7. What is the difference between mongoDB and the Elasticsearch?
mongoDB is a general purpose database that can be used as the main persistence storage. It provides transactional support. If we need to speed up the data retrieval, we can create the indexes on the collections. But It is optional and it is decided by the developer.
Elasticsearch is a full text based search engine and it does not provide transactional support. It performs speed search operations since everything (everything in the document) is indexed. Therefore insertion operation is slower when compared to the insertion operation of the mongoDB. This is because the index need to be created/updated whenever new entry is added. In addition, everything is indexed by default and developer cannot control that behaviour.
8. Why do we need the ElasticSearch? Why can’t we use the full text search feature of the mongoDB ?
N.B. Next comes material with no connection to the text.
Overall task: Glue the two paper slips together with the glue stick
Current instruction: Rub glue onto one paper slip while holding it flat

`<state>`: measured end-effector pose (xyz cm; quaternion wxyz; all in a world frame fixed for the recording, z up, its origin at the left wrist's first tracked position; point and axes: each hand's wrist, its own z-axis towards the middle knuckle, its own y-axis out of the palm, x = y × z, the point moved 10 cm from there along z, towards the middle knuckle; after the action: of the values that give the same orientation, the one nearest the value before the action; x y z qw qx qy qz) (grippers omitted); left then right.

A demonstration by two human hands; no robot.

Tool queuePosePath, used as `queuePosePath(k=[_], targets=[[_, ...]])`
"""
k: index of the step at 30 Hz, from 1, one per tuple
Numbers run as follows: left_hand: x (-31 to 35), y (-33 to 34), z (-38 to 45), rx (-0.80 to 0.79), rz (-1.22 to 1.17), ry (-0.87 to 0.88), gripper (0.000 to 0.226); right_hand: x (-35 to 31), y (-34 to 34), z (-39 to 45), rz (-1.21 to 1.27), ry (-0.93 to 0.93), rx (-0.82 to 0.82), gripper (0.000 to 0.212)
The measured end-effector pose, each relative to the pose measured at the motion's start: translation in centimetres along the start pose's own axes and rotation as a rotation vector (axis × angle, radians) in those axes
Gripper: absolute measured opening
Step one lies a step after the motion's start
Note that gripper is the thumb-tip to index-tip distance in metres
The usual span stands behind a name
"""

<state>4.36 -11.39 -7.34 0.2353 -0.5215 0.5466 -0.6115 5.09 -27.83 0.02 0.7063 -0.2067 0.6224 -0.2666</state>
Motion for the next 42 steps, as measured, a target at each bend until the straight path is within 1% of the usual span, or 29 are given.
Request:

mongoDB also provides the full text search feature. It is ok to proceed with the mongodb’s full text search feature when you need a basic full text search feature on medium scale data set. If you plan to proceed with mongoDB, make sure that the indexes are created on the relevant fields.
If the data set it too large and searching is complex, then it is better to go with Elasticsearch. It has been developed and optimized to work as a full text search engine with speed data retrieval.
Hope this gives you a proper introduction and overview of elasticsearch with its importance.